◆ **Task requirements**
Your answer should consist of each line below that includes the word "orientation".

◆ **Dataset records**
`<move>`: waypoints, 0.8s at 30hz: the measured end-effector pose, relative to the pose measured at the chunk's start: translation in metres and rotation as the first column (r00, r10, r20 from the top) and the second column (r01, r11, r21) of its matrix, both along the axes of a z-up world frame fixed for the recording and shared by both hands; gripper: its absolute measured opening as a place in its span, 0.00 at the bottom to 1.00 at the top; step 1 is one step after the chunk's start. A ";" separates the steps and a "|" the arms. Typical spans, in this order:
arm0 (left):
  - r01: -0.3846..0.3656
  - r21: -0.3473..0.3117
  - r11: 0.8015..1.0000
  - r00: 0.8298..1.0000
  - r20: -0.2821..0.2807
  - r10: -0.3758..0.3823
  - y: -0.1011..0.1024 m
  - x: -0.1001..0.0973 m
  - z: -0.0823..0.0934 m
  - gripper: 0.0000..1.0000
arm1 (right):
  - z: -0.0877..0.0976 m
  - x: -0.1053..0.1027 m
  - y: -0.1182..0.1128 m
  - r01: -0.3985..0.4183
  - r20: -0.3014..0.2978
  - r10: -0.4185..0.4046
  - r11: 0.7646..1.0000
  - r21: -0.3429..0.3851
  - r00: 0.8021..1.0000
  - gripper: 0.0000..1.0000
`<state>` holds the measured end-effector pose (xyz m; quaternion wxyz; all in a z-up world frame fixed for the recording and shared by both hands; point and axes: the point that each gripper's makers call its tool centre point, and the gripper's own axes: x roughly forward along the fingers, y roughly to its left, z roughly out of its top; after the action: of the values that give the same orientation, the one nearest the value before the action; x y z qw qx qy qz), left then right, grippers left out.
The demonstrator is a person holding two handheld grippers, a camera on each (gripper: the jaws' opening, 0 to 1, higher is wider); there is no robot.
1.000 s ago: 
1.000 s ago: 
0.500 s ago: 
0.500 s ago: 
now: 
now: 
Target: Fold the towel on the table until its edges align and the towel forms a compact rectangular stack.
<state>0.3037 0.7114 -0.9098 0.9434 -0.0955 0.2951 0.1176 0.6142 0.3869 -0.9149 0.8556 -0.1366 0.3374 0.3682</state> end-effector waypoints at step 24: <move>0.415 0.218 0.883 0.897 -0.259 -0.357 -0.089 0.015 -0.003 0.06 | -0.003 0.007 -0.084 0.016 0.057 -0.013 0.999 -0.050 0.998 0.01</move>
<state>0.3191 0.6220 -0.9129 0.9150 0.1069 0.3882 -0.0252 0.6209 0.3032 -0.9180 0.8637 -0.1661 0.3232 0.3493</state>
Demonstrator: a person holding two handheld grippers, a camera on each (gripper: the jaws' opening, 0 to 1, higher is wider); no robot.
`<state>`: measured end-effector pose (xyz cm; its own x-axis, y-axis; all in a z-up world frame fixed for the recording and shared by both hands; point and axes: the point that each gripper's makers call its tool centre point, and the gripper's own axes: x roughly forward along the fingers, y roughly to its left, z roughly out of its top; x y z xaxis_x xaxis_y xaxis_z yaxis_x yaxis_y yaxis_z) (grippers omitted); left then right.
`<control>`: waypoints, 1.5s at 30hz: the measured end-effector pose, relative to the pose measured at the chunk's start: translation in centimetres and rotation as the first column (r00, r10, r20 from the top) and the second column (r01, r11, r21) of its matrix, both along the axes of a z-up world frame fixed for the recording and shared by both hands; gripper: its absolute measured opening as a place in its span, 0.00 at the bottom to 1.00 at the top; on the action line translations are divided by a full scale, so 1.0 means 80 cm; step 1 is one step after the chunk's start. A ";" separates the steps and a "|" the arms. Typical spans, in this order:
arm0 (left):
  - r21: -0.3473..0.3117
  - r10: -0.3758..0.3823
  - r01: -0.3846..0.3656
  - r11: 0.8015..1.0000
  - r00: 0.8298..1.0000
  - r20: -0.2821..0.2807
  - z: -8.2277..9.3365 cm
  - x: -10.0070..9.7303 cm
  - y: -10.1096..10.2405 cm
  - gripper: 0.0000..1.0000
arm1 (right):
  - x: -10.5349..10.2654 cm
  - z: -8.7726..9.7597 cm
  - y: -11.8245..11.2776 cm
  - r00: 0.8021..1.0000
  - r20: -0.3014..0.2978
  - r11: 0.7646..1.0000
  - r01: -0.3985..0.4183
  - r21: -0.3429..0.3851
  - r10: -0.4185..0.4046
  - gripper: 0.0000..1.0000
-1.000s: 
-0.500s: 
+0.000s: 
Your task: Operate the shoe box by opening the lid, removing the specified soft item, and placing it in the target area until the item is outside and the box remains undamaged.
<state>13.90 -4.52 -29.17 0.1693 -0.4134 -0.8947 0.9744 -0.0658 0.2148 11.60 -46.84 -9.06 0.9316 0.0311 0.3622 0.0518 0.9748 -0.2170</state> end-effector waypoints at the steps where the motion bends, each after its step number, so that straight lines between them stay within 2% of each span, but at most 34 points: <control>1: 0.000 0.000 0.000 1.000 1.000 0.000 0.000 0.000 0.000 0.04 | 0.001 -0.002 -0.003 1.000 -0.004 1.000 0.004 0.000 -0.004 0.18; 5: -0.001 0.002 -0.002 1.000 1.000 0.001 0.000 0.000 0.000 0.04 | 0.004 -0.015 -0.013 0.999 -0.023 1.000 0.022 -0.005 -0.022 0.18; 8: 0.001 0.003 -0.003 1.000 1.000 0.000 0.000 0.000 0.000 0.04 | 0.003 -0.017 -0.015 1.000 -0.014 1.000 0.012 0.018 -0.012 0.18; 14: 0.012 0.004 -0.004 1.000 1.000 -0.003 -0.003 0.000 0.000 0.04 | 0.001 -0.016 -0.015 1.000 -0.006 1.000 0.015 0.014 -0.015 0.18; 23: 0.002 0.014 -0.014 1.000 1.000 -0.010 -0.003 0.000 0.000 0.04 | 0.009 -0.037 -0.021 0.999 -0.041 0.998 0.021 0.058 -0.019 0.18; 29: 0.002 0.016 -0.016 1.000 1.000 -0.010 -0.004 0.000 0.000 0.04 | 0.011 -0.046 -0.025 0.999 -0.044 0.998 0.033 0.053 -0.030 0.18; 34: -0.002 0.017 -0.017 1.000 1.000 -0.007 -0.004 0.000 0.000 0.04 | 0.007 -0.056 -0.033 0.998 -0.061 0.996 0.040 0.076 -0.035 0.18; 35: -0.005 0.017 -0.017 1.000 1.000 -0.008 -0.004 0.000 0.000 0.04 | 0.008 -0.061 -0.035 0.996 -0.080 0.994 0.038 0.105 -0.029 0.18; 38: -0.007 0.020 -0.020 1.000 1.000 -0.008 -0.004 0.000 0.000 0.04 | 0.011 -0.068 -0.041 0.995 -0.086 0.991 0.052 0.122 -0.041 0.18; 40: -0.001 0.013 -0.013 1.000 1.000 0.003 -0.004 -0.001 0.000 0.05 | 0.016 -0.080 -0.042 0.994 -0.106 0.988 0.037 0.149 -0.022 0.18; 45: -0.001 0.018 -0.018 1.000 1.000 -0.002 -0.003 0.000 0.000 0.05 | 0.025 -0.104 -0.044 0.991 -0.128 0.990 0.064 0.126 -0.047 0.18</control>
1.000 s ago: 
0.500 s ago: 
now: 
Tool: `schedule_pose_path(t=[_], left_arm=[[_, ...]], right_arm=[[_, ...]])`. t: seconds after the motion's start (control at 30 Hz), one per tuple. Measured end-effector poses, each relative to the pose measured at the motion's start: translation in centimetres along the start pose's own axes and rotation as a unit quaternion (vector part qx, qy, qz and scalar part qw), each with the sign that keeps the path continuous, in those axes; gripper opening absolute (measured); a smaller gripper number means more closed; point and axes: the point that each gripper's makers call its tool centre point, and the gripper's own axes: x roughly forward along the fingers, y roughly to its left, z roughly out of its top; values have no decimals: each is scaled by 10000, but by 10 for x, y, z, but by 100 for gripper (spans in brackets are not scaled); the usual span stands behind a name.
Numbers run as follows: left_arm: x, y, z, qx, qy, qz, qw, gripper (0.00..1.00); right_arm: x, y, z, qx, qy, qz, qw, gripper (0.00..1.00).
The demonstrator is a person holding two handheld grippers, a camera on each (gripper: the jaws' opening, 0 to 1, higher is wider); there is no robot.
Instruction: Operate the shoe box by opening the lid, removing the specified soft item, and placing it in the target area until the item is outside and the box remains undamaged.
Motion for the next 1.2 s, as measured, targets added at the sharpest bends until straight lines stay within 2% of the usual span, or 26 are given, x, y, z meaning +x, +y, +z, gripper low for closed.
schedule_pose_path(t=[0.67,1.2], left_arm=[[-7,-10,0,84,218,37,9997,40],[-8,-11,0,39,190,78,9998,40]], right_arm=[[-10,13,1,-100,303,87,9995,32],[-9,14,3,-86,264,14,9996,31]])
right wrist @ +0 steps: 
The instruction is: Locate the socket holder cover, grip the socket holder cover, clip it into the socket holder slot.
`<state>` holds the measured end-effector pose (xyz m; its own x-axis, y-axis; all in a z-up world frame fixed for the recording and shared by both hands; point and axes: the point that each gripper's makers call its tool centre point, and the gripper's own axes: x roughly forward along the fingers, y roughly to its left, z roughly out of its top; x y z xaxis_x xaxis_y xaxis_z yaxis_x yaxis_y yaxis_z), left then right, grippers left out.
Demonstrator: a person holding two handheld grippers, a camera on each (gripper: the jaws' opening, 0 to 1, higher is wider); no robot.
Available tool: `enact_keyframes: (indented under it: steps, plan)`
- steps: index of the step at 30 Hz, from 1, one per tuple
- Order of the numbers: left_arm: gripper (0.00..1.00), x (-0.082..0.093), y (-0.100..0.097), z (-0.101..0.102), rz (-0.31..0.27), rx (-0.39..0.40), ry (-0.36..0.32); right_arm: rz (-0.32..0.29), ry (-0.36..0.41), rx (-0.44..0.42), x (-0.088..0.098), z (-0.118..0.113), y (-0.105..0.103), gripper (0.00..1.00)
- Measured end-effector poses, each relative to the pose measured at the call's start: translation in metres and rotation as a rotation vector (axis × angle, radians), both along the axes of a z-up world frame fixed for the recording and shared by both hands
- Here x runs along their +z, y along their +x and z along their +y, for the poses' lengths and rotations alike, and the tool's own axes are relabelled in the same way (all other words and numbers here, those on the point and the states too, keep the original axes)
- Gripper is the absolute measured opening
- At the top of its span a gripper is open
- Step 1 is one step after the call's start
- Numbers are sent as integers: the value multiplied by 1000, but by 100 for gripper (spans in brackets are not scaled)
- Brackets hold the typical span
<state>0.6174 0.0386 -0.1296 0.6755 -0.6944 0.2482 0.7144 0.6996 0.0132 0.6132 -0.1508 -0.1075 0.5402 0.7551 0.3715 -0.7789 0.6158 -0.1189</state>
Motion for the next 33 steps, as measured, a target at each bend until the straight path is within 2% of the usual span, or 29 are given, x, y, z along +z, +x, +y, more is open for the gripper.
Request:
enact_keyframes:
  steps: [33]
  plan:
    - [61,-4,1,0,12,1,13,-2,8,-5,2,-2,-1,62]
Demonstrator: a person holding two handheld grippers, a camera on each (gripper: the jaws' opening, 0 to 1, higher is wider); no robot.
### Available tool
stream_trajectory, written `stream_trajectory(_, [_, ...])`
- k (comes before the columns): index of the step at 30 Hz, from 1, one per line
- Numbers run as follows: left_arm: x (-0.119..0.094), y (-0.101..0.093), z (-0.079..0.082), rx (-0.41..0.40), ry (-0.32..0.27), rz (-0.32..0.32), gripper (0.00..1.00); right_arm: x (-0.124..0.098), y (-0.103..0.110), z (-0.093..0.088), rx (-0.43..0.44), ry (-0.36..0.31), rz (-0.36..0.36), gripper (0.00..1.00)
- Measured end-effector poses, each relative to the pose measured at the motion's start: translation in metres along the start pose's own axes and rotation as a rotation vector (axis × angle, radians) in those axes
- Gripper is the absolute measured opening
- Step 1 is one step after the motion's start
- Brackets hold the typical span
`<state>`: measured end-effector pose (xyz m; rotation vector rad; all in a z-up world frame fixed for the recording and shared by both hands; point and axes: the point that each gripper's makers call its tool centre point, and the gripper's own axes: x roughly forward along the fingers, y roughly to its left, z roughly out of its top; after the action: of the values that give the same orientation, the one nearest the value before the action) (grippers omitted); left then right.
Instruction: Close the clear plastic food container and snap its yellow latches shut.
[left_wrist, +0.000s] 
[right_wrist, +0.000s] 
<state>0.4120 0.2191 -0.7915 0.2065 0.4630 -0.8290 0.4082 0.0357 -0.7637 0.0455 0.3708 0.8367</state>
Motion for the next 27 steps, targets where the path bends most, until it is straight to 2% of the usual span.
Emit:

◆ **Answer to this exercise**
`<state>` holds the measured end-effector pose (xyz m; quaternion wxyz; all in a z-up world frame fixed for the recording and shared by both hands; point and axes: the point that each gripper's makers call its tool centre point, and the gripper's own axes: x roughly forward along the fingers, y roughly to its left, z roughly out of its top; after the action: of the values that give the same orientation, the one nearest the value before the action; x y z qw qx qy qz), left then right, grippers left out.
`<state>`: measured end-effector pose (xyz m; rotation vector rad; all in a z-up world frame fixed for the recording and shared by both hands; point and axes: the point that each gripper's makers call its tool centre point, and the gripper's own axes: x roughly forward along the fingers, y roughly to its left, z roughly out of its top; after the action: of the values that give the same orientation, the one nearest the value before the action) (grippers omitted); left then right.

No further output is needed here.